To gain access to shoot in North Korea’s biggest steel plant was quite a diplomatic achievement and I feel fairly confident that I was the first western photographer to be given permission to shoot there. I would imagine that factories in Sheffield and Pittsburg looked like this in the 1950s but perhaps not now.
Trust was everything during my time in North Korea in 2017 and it was imperative to emotionally invest in the men assigned to me. North Koreans have a drinking culture and the first thing I did was give them some bottles of Scotch Whisky that I had brought in. I also didn't take my camera out for the first 24 hours in the country. I asked permission every time to take a picture and I worked my way gently in so that they became more comfortable with me. From the outset, I could see that they were nervous - more nervous than me.
In total we travelled more than 800 km, often through stunning countryside.
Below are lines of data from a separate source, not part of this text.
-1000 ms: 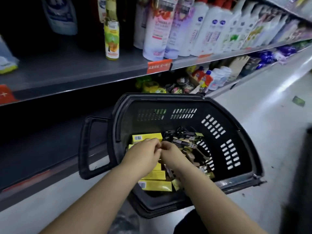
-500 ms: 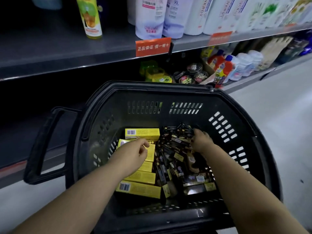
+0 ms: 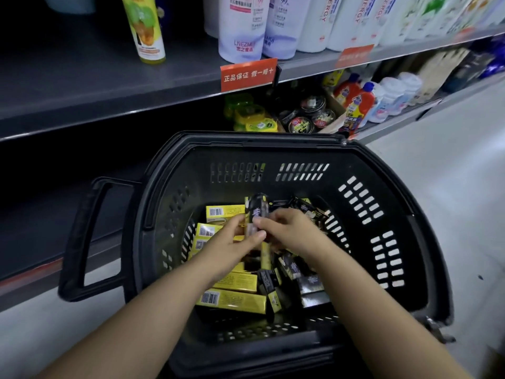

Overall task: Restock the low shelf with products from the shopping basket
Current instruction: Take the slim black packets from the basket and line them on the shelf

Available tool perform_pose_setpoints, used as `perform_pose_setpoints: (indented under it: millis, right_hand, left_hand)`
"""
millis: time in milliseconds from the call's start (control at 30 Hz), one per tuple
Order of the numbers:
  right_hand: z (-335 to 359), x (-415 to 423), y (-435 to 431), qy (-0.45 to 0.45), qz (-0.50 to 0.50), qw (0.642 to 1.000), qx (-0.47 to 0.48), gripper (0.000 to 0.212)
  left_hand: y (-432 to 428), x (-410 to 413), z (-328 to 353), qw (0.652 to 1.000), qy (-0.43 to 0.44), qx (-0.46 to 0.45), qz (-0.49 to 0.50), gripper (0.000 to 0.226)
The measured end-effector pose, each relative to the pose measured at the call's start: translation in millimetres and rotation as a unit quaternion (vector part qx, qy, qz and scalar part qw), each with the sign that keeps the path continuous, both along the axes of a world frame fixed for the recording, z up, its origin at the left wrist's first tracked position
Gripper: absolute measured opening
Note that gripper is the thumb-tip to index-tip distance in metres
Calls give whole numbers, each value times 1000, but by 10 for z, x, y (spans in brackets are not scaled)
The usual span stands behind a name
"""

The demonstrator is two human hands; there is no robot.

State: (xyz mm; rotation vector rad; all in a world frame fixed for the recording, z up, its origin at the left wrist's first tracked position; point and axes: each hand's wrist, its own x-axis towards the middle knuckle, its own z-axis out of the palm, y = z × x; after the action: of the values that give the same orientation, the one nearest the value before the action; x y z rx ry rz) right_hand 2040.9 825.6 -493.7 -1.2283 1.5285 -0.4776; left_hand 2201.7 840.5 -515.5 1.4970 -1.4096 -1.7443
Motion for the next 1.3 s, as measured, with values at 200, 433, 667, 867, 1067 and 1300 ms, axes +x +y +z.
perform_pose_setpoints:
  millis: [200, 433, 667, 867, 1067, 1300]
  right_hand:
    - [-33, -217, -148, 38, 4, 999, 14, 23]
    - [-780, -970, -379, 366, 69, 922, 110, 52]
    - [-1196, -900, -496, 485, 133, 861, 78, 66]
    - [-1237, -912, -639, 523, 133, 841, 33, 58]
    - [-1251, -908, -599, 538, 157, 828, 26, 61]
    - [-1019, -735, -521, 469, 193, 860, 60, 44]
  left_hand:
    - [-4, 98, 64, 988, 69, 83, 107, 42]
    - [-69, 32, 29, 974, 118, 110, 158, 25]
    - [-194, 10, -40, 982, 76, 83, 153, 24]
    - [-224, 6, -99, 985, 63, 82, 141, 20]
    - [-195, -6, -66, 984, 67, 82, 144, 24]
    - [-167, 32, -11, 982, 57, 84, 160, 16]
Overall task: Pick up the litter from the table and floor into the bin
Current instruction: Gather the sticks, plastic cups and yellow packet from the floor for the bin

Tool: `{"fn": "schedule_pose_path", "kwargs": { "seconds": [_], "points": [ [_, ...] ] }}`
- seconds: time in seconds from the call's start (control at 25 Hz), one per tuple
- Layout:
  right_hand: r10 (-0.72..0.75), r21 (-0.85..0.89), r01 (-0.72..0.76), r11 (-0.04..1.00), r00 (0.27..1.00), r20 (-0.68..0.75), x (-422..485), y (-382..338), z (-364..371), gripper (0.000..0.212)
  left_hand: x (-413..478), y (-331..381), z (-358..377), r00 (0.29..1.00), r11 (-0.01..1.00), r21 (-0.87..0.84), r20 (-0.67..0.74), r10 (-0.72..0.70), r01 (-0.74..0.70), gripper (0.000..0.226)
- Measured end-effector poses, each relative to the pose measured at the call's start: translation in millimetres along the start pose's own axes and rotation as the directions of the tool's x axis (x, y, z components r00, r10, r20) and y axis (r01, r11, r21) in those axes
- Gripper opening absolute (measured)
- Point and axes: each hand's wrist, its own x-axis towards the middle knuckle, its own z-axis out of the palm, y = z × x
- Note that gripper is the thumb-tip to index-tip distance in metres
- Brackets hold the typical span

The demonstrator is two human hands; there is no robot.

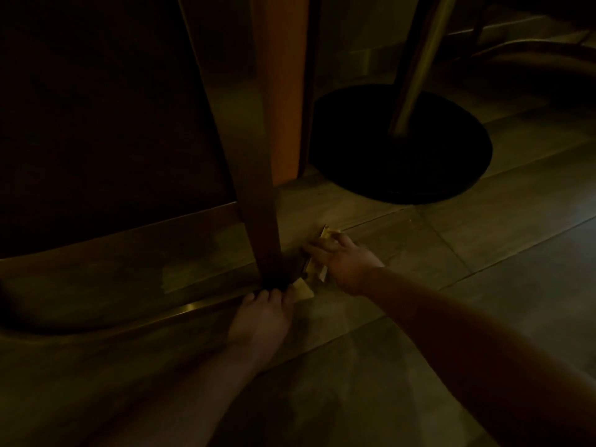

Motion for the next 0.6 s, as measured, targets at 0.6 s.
{"fn": "schedule_pose_path", "kwargs": {
  "seconds": [0.6],
  "points": [
    [0.401,0.444,-0.294,0.847,0.900,-0.168,-98,34,9,0.023,-8,35,-36,0.976,0.604,-0.777,0.066,-0.206,0.179,0.048]
  ]
}}
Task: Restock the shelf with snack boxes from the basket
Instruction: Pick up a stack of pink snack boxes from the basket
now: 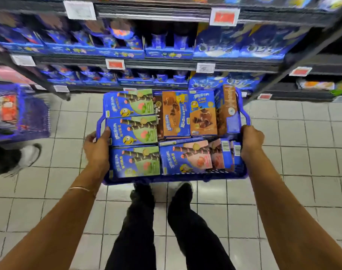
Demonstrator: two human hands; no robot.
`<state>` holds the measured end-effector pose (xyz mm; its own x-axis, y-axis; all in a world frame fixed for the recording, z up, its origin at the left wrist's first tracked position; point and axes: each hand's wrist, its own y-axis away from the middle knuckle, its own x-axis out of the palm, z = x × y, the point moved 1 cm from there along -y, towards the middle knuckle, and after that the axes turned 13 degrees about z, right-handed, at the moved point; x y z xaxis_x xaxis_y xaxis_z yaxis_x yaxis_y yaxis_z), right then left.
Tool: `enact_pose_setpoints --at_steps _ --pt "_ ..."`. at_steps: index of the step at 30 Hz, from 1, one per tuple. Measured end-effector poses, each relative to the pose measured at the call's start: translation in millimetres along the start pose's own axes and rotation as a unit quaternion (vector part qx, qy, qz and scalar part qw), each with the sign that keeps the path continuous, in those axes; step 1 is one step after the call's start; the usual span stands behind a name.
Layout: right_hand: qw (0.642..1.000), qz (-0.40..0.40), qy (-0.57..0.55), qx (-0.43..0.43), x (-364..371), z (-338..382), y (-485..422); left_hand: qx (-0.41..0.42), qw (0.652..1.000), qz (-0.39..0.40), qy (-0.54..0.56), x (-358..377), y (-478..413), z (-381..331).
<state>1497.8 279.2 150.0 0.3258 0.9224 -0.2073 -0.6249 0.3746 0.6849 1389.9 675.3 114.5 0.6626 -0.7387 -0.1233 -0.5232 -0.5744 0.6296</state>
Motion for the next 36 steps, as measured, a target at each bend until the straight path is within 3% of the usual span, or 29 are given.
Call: enact_pose_setpoints --at_steps 4,14,25,32,36 --pt "0.999 -0.031 -0.012 0.006 45.4 -39.7 -96.3 -0.004 1.0 0.019 -0.002 41.9 -106.6 45.9" --pt "0.999 0.025 -0.013 -0.02 109.5 -117.5 -247.5 0.016 1.0 0.021 0.009 107.8 -274.7 132.2" --pt "0.99 0.075 -0.115 -0.037 124.7 -146.1 -311.4 0.07 0.997 0.018 -0.018 125.8 -327.7 153.7" --pt "0.995 0.064 -0.069 -0.041 131.5 -141.6 -305.3 0.054 0.997 0.027 -0.041 133.4 -326.9 151.0" --pt "0.99 0.134 -0.034 -0.026 118.8 -136.1 -302.6 0.027 0.997 0.041 -0.066 133.1 -321.9 140.9"
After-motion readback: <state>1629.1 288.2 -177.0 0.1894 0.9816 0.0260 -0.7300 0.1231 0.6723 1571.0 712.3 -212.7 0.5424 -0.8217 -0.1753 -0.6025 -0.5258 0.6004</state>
It was a process of constant negotiation and being told “no” a great deal. But the more “no’s”, the greater the chance of the occasional “yes”. The DPRK Government officials wanted me to be happy with their service, but equally they didn't want to receive any rebuke from the powers above. The latter was always going to hold sway and this made the assignment a challenge. But I think I did all I could and perhaps a little more. This photograph reminds me of Ridley Scott’s Bladerunner - and I felt immediately that it was better in colour - the greens help in particular. I remember one of the first people I showed this photograph to when I returned from Pyongyang was Warren Beatty - and what a thrill that was. Beatty has always been fascinated with communism and Korea and of course co-wrote, directed, produced and starred in Reds way back in 1981.